The Low-Emission Ammonia Fertilizer (LEAF) initiative, backed by the Hydrogen Council, United Nations Industrial Development Organisation, World Business Council for Sustainable Development, and others, builds off a Public-Private Action Statement to reduce costs and build demand for cleaner nitrogen-based fertilisers.
Current nitrogen fertiliser production accounts for around 1% of global emissions, with the majority of carbon dioxide stemming from hydrogen generation by steam methane reforming (SMR) of natural gas.
In a report prepared by the Hydrogen Council, over 80% of that CO2 footprint could be abated with technologies that already exist.
This suggests a focus on retrofitting existing SMR units in ammonia plants with carbon capture technologies, as well as new-build plants equipped with blue and green hydrogen production capacity.

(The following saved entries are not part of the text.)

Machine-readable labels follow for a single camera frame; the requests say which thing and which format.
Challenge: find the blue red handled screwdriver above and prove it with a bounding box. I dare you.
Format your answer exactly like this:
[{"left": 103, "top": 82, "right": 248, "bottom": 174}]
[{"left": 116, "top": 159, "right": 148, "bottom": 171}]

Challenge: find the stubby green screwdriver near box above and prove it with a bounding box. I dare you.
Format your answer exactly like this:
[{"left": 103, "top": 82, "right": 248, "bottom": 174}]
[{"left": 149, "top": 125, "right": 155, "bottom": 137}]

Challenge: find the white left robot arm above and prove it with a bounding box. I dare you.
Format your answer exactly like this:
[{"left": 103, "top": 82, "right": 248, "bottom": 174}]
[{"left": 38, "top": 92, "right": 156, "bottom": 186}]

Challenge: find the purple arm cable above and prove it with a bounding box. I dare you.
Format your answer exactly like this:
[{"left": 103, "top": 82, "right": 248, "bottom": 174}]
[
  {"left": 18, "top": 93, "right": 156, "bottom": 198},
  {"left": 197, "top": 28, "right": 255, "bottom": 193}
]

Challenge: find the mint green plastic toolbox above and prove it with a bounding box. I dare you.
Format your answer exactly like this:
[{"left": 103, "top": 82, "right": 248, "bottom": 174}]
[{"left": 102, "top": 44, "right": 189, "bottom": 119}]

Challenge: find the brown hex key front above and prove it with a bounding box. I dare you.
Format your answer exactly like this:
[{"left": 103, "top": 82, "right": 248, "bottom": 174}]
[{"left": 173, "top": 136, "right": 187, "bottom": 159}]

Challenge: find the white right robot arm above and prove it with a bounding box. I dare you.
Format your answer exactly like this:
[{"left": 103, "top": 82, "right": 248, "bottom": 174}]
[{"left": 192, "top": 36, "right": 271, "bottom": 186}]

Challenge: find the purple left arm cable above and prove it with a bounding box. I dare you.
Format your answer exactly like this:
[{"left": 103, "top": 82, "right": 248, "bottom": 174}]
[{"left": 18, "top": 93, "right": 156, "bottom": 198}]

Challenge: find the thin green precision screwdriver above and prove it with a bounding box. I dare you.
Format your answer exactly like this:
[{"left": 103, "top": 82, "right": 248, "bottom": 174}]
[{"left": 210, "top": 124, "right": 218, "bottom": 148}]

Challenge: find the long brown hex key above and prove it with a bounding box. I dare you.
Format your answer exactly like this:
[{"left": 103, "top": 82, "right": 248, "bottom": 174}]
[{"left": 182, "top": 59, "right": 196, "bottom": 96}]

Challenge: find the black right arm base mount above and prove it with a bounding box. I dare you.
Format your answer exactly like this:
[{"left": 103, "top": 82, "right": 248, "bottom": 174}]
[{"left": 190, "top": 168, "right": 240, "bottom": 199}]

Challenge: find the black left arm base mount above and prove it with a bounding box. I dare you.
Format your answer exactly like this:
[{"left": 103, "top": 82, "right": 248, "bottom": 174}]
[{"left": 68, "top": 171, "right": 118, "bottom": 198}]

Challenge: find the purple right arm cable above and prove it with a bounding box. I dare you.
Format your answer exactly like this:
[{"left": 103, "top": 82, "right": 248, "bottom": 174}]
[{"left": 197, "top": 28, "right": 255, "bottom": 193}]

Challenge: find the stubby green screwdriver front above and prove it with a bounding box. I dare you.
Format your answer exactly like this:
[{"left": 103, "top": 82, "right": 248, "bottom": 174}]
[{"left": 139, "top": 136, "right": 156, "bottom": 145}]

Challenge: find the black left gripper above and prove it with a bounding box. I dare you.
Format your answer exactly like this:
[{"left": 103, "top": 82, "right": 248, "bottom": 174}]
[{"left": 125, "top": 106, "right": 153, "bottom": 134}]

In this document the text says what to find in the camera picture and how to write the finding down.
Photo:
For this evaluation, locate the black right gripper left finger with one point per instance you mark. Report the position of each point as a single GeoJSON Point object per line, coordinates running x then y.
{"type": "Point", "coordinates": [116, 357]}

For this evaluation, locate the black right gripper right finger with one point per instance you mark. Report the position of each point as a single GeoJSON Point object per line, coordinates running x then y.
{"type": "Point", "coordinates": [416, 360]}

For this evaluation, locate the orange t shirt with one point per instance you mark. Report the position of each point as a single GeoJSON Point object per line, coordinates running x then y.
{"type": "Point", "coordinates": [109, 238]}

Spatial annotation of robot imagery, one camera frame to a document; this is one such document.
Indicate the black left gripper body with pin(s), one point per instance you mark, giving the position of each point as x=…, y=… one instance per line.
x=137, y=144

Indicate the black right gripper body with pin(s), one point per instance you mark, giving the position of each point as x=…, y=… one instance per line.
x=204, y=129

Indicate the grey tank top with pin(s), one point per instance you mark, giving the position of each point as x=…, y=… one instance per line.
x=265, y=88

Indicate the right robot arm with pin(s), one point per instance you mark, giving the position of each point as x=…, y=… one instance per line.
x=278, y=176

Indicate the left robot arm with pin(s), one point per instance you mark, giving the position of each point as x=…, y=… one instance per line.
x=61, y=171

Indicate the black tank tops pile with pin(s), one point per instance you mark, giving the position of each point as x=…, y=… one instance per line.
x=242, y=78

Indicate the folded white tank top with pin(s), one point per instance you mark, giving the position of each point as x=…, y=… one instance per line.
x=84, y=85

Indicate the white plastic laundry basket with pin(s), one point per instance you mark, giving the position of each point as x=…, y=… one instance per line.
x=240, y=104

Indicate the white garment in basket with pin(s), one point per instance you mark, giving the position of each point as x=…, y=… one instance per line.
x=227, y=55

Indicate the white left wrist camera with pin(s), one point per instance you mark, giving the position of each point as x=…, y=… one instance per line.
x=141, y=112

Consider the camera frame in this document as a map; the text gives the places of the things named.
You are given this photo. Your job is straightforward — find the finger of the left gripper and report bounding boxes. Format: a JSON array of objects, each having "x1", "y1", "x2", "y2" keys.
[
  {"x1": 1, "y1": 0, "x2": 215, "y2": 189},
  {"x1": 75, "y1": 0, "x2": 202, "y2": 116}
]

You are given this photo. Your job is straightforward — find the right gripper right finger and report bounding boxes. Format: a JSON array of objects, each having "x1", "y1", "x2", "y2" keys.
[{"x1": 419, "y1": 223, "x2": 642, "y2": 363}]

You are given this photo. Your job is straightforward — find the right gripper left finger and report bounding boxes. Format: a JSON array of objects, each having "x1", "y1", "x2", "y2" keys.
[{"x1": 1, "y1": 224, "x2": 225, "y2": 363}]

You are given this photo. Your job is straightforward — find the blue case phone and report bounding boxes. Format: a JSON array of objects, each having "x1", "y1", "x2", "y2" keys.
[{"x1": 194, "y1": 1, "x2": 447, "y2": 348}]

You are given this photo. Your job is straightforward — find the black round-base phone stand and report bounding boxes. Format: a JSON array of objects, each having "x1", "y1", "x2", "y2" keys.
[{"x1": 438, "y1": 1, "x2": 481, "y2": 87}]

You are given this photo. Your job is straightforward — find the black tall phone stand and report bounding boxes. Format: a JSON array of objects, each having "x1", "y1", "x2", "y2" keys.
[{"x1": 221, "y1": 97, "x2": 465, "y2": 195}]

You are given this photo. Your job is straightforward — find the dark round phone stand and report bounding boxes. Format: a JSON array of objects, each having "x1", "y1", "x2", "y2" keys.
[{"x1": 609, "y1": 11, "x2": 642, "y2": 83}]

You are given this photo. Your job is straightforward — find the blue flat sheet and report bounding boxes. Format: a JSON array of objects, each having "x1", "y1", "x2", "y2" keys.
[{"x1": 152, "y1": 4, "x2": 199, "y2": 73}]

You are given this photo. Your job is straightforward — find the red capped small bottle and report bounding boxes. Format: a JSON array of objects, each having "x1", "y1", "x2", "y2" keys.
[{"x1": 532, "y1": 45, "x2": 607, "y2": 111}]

CO2 produced by SMR already needs to be removed from hydrogen streams to allow ammonia synthesis to take place. However, today, this CO2 is not captured and permanently stored.
“The challenges of a complex supply chain, the need for substantial investments at one end of the chain, cost inflation at the consumer level, and the lack of clear and substantial demand for low-carbon products have been limiting factors in the widespread adoption of technologies to manufacture low-emission ammonia,” the report stated.
The report claimed the cost increase to consumers for products made with low-emissions fertilisers could be just 1–3% while cutting product-level emissions by up to 30%.
The widespread adoption of low-carbon ammonia for fertilisers, the group claims, could deliver cost-efficient, scalable decarbonisation that also strengthens supply chain resilience and food security.
Under the Public-Private Action Statement, proponents have called for demand aggregation from fast-moving consumer goods companies to “unlock” investment and accelerate deployment.
It also urged for more policy incentives and market mechanisms like carbon pricing, border adjustments, and contracts for difference to improve project bankability.
Finally, it stressed that consistent carbon accounting approaches, such as book-and-claim systems, could help companies demonstrate scope 3 decarbonisation in complex, global supply chains.
Other LEAF backers include PepsiCo, Rocky Mountain Institute, International Fertilizer Association, Hydrogen Europe, and Ammonia Energy Association.
“The LEAF initiative sets the sector on the path to realise the opportunity that low-emission fertilisers present by ensuring that public-private collaboration translates into measurable progress on deploying low-emission fertilisers and advancing food system resilience and sustainable agriculture worldwide,” said CF Industries President and CEO Tony Will.
Hydrogen Council CEO Ivana Jemelkova added, “It’s strong alliances like these that turn ambition into impact through concrete joint action plans – creating lead markets for clean hydrogen and low-emission solutions that drive sustainability, security and resilience.”